The Fine Art of Literary Fist-Fighting

The Fine Art of Literary Fist-Fighting PDF Author: Lee Gutkind
Publisher: Yale University Press
ISBN: 0300274599
Category : Literary Criticism
Languages : en
Pages : 305

Get Book

Book Description
An account of the emergence of creative nonfiction, written by the “godfather” of the genre In the 1970s, Lee Gutkind, a leather-clad hippie motorcyclist and former public relations writer, fought his way into the academy. Then he took on his colleagues. His goal: to make creative nonfiction an accepted academic discipline, one as vital as poetry, drama, and fiction. In this book Gutkind tells the true story of how creative nonfiction became a leading genre for both readers and writers.

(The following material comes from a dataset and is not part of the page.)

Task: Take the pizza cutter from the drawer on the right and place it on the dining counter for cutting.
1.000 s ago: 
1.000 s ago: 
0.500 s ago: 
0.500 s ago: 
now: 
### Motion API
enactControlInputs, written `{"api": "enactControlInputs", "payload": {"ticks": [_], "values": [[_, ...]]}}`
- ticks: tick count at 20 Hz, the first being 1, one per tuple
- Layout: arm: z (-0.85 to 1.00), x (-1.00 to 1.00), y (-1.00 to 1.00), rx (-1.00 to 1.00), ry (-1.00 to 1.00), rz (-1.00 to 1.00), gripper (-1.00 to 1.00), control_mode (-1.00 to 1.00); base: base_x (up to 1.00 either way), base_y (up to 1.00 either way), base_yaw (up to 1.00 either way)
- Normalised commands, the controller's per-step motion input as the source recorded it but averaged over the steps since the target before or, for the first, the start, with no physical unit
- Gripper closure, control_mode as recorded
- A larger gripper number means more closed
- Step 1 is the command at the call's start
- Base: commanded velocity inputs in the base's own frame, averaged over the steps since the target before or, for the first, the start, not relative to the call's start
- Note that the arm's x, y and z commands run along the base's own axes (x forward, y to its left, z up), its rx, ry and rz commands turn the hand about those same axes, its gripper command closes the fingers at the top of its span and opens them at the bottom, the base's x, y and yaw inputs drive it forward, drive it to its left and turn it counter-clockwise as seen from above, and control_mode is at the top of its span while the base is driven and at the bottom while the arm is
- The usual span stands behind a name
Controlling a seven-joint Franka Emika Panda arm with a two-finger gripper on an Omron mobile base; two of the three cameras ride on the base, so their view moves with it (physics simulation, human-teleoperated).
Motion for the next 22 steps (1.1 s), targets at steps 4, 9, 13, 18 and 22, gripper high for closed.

Creative nonfiction—true stories enriched by relevant ideas, insights, and intimacies—offered liberation to writers, allowing them to push their work in freewheeling directions. The genre also opened doors to outsiders—doctors, lawyers, construction workers—who felt they had stories to tell about their lives and experiences. Gutkind documents the evolution of the genre, discussing the lives and work of such practitioners as Joan Didion, Tom Wolfe, Norman Mailer, James Baldwin, Zora Neale Hurston, Rachel Carson, Upton Sinclair, Janet Malcolm, and Vivian Gornick. Gutkind also highlights the ethics of writing creative nonfiction, including how writers handle the distinctions between fact and fiction. Gutkind’s book narrates the story not just of a genre but of the person who brought it to the forefront of the literary and journalistic world.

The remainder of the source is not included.